Dr. Jones was a native of Louisville, Kentucky, and was one of the first black students at the University of Kentucky. While there he was prohibited from playing on the university’s basketball team because of his race. After graduation he went on to Crozer Theological Seminary in Chester, Pennsylvania, where he earned a doctorate.

After serving in the Army, Jones became a minister in Philadelphia and in 1962 moved to Bethany Baptist. Along with Dr. Martin Luther King Jr., Jones broke with the national Baptist Church to form the Progressive National Baptist Convention. This breakaway group now is affiliated with more than 2,000 churches which have about 2.5 million members.  

While pastor at Bethany Baptist, Jones led several civil rights protests and demonstrations in the New York area.

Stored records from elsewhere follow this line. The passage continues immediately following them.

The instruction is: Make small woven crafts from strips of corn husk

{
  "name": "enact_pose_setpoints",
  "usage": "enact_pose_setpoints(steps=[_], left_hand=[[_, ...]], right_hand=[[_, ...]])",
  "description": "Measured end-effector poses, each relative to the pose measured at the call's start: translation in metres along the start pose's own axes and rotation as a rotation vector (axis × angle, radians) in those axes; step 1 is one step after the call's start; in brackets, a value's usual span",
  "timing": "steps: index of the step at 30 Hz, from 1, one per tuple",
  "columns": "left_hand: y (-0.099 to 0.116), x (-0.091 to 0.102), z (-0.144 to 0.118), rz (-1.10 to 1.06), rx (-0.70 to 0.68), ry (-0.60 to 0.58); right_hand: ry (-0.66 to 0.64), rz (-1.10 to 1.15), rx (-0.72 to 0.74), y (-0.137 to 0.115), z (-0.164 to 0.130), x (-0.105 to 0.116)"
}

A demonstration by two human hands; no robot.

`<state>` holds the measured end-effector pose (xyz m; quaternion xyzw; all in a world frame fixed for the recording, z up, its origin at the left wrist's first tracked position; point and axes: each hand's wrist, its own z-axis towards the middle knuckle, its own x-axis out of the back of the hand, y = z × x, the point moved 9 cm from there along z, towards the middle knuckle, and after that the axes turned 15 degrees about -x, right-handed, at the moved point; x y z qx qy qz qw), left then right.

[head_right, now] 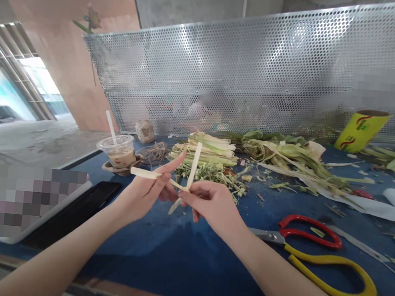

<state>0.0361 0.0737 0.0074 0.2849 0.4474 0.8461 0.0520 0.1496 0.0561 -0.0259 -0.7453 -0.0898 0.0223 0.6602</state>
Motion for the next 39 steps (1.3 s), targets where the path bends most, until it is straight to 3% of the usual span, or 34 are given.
enact_pose_setpoints(steps=[3, 7, 11, 15, 25, 28, 34, 36, 39], left_hand=[[0.000, -0.005, 0.001, 0.021, -0.001, -0.041], [-0.003, -0.024, -0.001, -0.167, 0.046, -0.131], [-0.006, -0.029, -0.004, -0.239, 0.091, -0.096], [-0.004, -0.037, -0.007, -0.277, 0.100, -0.146], [-0.002, -0.041, -0.011, -0.327, 0.106, -0.201], [-0.001, -0.037, -0.007, -0.320, 0.071, -0.179], [-0.005, -0.041, -0.001, -0.415, 0.095, -0.103], [-0.009, -0.042, 0.000, -0.414, 0.094, -0.065], [-0.012, -0.043, 0.000, -0.388, 0.093, -0.033]], right_hand=[[0.019, 0.036, -0.017, 0.003, 0.003, 0.005], [-0.010, 0.141, 0.050, 0.002, 0.004, 0.012], [-0.013, 0.200, 0.063, 0.002, 0.004, 0.013], [0.038, 0.318, 0.048, 0.004, 0.004, 0.017], [0.084, 0.437, 0.038, 0.005, 0.006, 0.023], [0.034, 0.483, 0.042, 0.002, 0.006, 0.022], [-0.118, 0.272, 0.029, -0.003, 0.001, 0.001], [-0.062, 0.160, 0.062, -0.005, 0.000, 0.002], [0.135, 0.087, 0.156, -0.010, -0.003, 0.018]])
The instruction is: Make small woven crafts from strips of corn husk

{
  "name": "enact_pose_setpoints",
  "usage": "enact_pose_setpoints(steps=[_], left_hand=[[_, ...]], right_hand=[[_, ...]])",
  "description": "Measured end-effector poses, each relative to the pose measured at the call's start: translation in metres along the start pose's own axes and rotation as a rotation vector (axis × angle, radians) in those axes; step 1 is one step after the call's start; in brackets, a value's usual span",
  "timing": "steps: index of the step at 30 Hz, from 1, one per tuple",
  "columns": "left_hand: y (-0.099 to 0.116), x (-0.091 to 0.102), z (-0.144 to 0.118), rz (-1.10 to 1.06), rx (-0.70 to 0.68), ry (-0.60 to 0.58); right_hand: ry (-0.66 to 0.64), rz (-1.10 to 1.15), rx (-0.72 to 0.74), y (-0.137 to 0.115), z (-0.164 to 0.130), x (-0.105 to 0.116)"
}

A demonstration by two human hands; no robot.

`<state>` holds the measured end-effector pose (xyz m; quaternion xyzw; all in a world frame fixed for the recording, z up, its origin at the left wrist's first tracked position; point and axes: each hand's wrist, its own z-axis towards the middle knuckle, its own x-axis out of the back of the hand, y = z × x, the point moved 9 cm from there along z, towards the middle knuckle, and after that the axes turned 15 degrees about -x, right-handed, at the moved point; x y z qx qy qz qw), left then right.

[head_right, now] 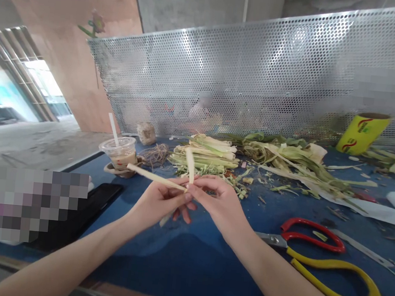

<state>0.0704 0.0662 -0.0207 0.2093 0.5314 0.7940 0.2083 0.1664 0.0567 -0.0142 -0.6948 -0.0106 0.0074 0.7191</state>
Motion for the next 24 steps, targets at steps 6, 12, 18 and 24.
enact_pose_setpoints(steps=[6, 12, 18, 24], left_hand=[[0.004, -0.006, -0.002, -0.025, 0.020, -0.021], [0.005, -0.012, -0.003, -0.172, 0.087, 0.012], [-0.001, -0.008, -0.006, -0.353, 0.157, 0.042], [0.009, 0.007, -0.003, -0.145, 0.030, 0.041]], right_hand=[[0.150, -0.024, 0.058, -0.003, -0.001, 0.017], [0.146, 0.070, 0.091, -0.010, -0.005, 0.016], [0.012, -0.138, 0.040, -0.018, -0.004, 0.011], [-0.356, -0.446, -0.214, -0.004, -0.016, -0.012]])
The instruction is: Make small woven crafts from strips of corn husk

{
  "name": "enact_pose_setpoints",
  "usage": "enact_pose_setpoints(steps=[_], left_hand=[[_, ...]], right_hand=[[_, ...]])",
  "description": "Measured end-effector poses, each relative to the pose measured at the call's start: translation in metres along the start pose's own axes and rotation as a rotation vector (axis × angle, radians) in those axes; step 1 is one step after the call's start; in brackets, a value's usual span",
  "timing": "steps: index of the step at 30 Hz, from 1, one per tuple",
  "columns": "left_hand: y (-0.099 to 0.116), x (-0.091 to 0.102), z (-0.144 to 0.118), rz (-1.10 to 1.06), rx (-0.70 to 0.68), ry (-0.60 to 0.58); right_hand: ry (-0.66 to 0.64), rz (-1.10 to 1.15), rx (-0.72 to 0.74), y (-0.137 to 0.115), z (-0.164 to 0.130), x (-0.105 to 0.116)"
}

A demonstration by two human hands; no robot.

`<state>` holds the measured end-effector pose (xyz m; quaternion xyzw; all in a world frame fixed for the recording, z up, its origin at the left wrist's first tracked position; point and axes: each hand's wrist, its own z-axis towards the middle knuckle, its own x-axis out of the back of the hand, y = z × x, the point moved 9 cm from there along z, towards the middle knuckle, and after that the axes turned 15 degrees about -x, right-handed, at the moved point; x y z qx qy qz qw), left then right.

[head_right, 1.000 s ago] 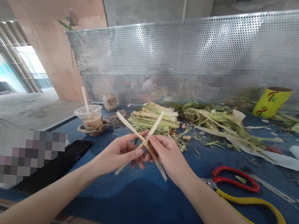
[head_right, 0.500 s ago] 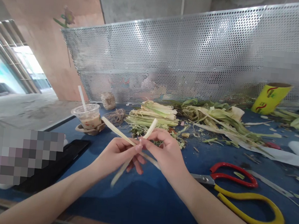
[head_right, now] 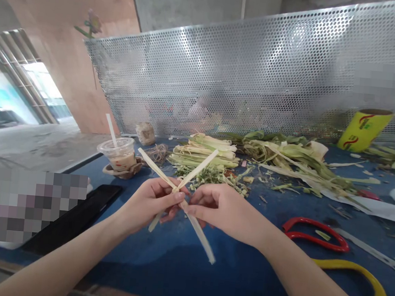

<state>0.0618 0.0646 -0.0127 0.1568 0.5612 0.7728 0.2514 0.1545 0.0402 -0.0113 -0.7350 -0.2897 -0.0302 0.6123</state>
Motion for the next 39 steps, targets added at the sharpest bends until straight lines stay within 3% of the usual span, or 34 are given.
enact_pose_setpoints(steps=[5, 9, 13, 18, 23, 26, 29, 34, 39], left_hand=[[-0.004, -0.004, -0.003, 0.116, 0.035, -0.092], [-0.008, -0.003, -0.005, 0.133, 0.104, -0.076], [-0.009, -0.002, -0.005, 0.026, 0.161, -0.027], [-0.008, -0.001, -0.004, -0.197, 0.170, -0.008], [-0.005, -0.008, -0.006, -0.190, 0.121, -0.089], [-0.007, -0.012, -0.006, -0.178, 0.104, -0.100], [-0.009, -0.016, -0.007, -0.126, 0.108, -0.148], [-0.013, -0.014, -0.010, 0.063, 0.136, -0.207], [0.003, 0.000, -0.006, 0.338, -0.005, -0.125]], right_hand=[[-0.017, -0.179, 0.059, -0.005, -0.007, -0.001], [-0.075, -0.207, 0.089, -0.004, -0.010, -0.001], [-0.115, -0.212, 0.056, 0.001, -0.010, 0.001], [-0.016, -0.216, 0.040, 0.008, -0.001, 0.011], [0.067, 0.078, 0.171, -0.001, 0.004, 0.002], [-0.072, 0.314, 0.286, -0.012, 0.005, -0.019], [-0.169, 0.399, 0.290, -0.014, 0.009, -0.032], [-0.014, 0.340, 0.245, -0.010, 0.014, -0.024], [0.058, 0.373, 0.239, -0.010, 0.011, -0.021]])
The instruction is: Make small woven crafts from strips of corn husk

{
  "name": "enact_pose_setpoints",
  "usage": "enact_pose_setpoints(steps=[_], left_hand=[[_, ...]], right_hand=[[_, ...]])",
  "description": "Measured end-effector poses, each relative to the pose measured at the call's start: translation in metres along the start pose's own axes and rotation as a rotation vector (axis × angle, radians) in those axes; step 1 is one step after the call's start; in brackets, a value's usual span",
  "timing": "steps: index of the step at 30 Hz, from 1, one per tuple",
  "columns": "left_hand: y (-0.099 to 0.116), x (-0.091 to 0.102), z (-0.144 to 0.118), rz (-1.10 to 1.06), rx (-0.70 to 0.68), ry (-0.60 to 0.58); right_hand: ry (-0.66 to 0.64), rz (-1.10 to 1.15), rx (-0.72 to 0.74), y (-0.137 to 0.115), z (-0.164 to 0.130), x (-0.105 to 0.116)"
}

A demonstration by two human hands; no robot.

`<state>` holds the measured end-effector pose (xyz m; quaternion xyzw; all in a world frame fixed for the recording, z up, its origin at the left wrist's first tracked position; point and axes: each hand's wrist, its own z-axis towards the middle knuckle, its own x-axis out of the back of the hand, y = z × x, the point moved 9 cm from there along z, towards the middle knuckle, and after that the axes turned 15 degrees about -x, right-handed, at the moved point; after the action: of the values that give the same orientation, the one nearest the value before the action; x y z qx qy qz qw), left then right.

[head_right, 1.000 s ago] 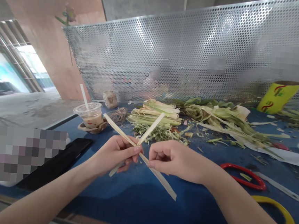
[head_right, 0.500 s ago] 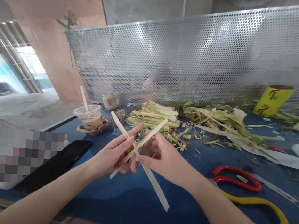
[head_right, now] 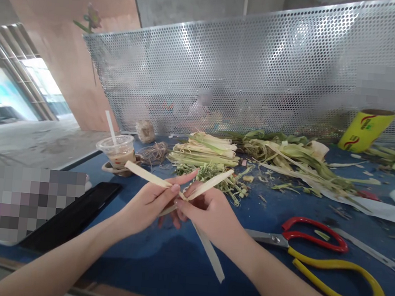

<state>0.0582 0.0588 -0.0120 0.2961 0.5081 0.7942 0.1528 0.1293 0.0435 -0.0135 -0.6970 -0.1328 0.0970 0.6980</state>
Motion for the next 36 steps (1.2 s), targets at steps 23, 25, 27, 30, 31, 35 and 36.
enact_pose_setpoints(steps=[23, 25, 27, 30, 31, 35, 36], left_hand=[[-0.024, -0.013, 0.003, -0.362, 0.229, 0.090], [-0.025, -0.020, 0.002, -0.517, 0.249, 0.086], [-0.025, -0.024, 0.001, -0.611, 0.278, 0.080], [-0.026, -0.022, -0.001, -0.607, 0.311, 0.095], [-0.027, -0.021, -0.002, -0.596, 0.321, 0.096], [-0.028, -0.023, -0.005, -0.590, 0.350, 0.081], [-0.029, -0.023, -0.005, -0.594, 0.353, 0.080]], right_hand=[[0.593, -0.486, 0.140, -0.026, -0.021, 0.046], [0.555, -0.463, 0.123, -0.025, -0.020, 0.044], [0.539, -0.423, 0.074, -0.020, -0.017, 0.047], [0.514, -0.360, 0.000, -0.014, -0.013, 0.050], [0.506, -0.339, -0.016, -0.012, -0.012, 0.051], [0.503, -0.298, -0.027, -0.014, -0.013, 0.053], [0.504, -0.294, -0.026, -0.015, -0.014, 0.054]])
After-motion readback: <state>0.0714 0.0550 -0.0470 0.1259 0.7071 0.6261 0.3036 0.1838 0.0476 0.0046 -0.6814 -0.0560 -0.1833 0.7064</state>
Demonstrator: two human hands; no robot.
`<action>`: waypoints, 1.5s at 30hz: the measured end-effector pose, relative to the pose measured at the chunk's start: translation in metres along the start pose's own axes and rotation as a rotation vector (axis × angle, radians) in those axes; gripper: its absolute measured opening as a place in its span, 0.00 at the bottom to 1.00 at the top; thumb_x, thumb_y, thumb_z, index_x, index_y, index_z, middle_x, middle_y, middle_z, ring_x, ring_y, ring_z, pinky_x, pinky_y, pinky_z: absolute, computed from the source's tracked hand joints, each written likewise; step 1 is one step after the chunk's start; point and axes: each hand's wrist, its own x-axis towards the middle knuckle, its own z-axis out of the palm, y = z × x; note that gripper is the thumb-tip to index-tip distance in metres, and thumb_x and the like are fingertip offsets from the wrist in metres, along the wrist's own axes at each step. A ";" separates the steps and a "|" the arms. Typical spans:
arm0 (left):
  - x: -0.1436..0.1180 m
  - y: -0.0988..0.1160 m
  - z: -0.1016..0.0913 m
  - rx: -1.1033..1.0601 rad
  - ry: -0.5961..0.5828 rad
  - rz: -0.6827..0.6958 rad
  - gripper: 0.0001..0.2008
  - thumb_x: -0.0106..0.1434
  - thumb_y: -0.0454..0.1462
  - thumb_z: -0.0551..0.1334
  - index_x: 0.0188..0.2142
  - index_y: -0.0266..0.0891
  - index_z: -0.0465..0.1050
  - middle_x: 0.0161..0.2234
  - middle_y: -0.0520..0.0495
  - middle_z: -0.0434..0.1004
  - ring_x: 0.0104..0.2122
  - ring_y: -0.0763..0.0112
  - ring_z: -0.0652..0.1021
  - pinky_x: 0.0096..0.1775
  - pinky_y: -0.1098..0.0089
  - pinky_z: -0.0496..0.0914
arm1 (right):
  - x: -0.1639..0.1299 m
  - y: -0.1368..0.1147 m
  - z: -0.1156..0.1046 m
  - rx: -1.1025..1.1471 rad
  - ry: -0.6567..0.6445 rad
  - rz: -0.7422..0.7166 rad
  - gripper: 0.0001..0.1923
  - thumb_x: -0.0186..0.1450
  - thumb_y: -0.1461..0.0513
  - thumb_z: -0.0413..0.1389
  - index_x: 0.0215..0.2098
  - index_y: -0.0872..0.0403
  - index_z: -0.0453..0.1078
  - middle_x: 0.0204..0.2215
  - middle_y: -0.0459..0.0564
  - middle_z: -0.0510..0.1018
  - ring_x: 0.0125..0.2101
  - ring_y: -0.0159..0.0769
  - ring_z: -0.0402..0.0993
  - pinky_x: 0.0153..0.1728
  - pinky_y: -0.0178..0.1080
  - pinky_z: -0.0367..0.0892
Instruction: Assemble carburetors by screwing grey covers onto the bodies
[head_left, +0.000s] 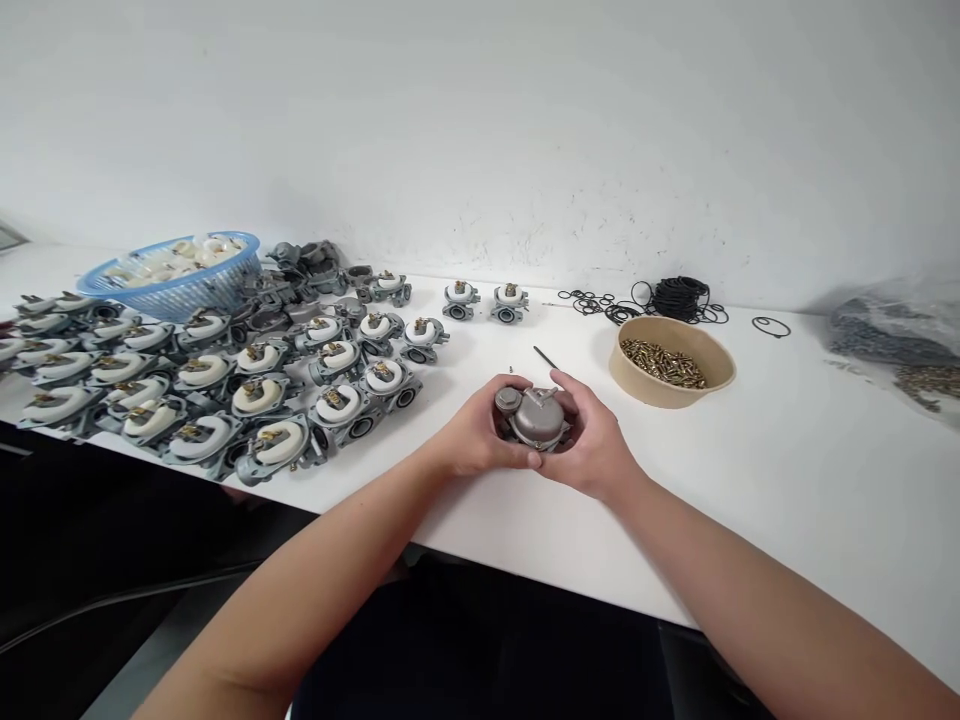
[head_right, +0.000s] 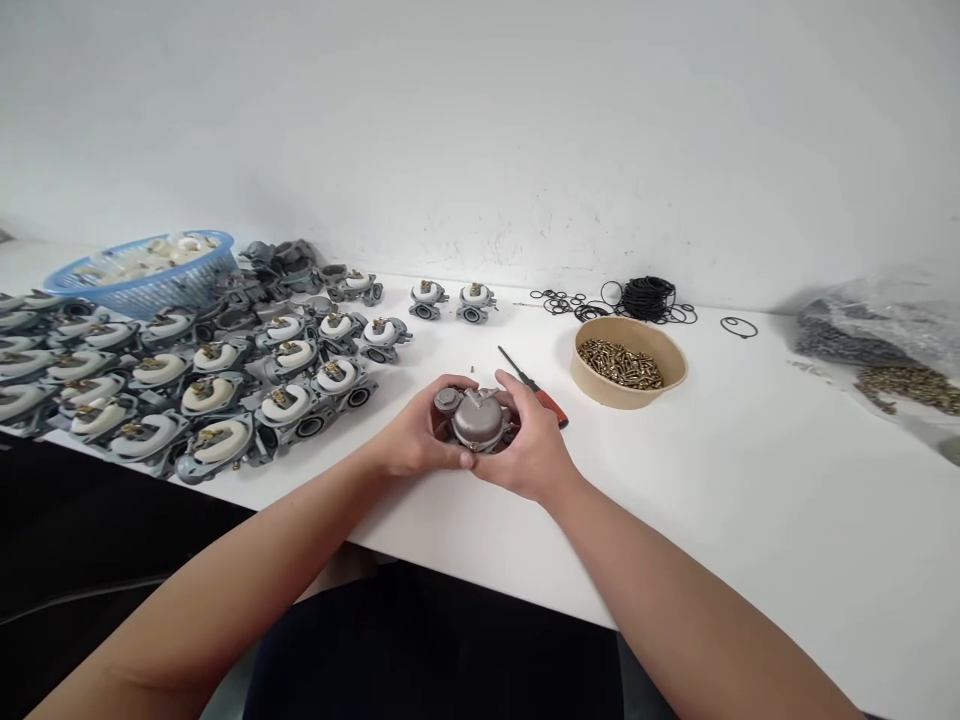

Always controversial, Jones associated himself with City College professor Leonard Jeffries, the Rev. Al Sharpton, and Tawana Brawley, a black girl who alleged she had been raped by white racists.

William L. Lester (1944-2006)

William L. Lester, provost at Tuskegee University for the past two decades and a member of the university faculty for nearly four decades, died earlier this month. He was 61 years old.

Lester was first hired at Tuskegee in 1968 as an instructor of mathematics. After earning his Ph.D. at Southern Methodist University, in 1974 Lester was named chair of the department of mathematics. He became university provost in 1984.